MICHELE NORRIS, host:
The deadly suicide bombing at the U.S. base in Afghanistan highlights a challenge for spy agencies. The CIA relies on human intelligence, credible information from people who understand the culture, the warlords and the insurgents. Yet, if an individual's close enough to enemy targets to provide useful information, how can they really be trusted?
Michael Scheuer ran the CIA's effort before 9/11 to target Osama bin Laden. He has since left the CIA and has written extensively about intelligence gathering, and he joins us now. Welcome to the program.
Mr. MICHAEL SCHEUER (Former CIA Analyst): Thank you very much. Thank you for having me.
NORRIS: Now, one former CIA officer has been quoted as saying that in the Cold War the biggest worry was that a Russian double agent might feed you false information. But these days, if you have a double agent, he might detonate in your face. Does this call into question the whole intelligence strategy in Afghanistan?

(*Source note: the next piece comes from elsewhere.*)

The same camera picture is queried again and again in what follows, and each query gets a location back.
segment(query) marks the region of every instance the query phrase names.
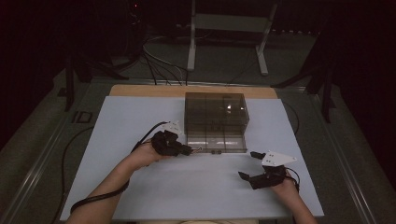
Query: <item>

Mr. SCHEUER: No, I don't think it does. But he's right. It's a double-edge threat now. It used to be just feeding bad information, but now this man may well have fed us bad information for a year and then killed our officers to boot. So, it's a very serious, very deadly business. I think Americans tend to forget what we're trying to do out there is to get people to commit treason against their country, their organization, or in this man's mind, probably against his faith.
NORRIS: And that requires recruiting people, individual one-on-one recruitment. And to the extent that you can answer this question, how do you recruit informants that can provide credible human intelligence? And how do you know when you've turned them?
Mr. SCHEUER: It's a very human process. So much depends on, of course, identifying someone who has access to the information you need, finding a way to meet him and then trying to build rapport with him over time - finding what would entice him to work with you. Is it money? Is it a liking for America? Is it a dislike for the person you want to collect against?
NORRIS: How does the role of fundamentalist religion complicate things in a place like Afghanistan? Does it make it harder to use cash, for instance?
Mr. SCHEUER: Yeah, it makes it very difficult. In the Cold War, the people who wanted to work for us worked for us because they admired our society and found their society repulsive. They found out the Soviet Union was, at the end of the day, just a gangster organization. Unfortunately, in the Islamist military organizations, their leaders are actually on the battlefield. There are people who have given up livelihood such as a surgeon in terms of Zawahiri, a very prominent family in Egypt, the son of a multibillionaire in Osama bin Laden. So, what happens is the person you're talking to is very attractive by his own system and not very attracted by yours.
NORRIS: And I want to ask you, also, how you know if you've actually turned someone. If you believe that you could actually trust them, if there is actually such a thing as trust when you're talking about espionage.
Mr. SCHEUER: Ma'am, I don't think you ever trust anybody 100 percent, but when you recruit someone in our organization, he takes a polygraph test, you check the information he gives you regarding biographical details. You create tests for him to do to see if he'll do what you tell him to do. And, of course, over time you take the information he gives you and try to corroborate it with information from other sources.
NORRIS: What are the particular challenges in trying to gather human intelligence in a place like Afghanistan?
Mr. SCHEUER: Primarily the problem is that we are viewed as foreign, infidel occupiers by all Afghans. And at the end of the day they want us out more than anything else. And we - you know, the president - neither president of the recent presidents have told the American people the truth about that. The Taliban would not be effective if the local people weren't supporting it. They increasingly see us as the successors to the Soviet Union, as occupiers of Afghanistan. So it makes human collection very, very difficult and increasingly dangerous.
NORRIS: I understand that you know many of the people that were killed in the bombing in Afghanistan.
Mr. SCHEUER: Yes.
NORRIS: To the extent that you can actually talk about this, what, beyond just the loss of human life, what does this mean for the CIA? What was lost in terms of the expertise in the brain trust?
Mr. SCHEUER: Well, several of the people were among the top, I would say at least the top five experts on al-Qaida in the United States, people with anywhere from 10 to 15 to more years of expertise in trying to find a way to destroy al-Qaida. When you lose that type of expertise, it's very hard to replace it, impossible to replace it in the near term.
BLOCK: Mr. Scheuer, thank you very much.
Mr. SCHEUER: You're welcome, ma'am.
BLOCK: Michael Scheuer ran the CIA's effort before 9/11 to target Osama Bin Laden. He has since left the CIA and has written extensively about intelligence gathering.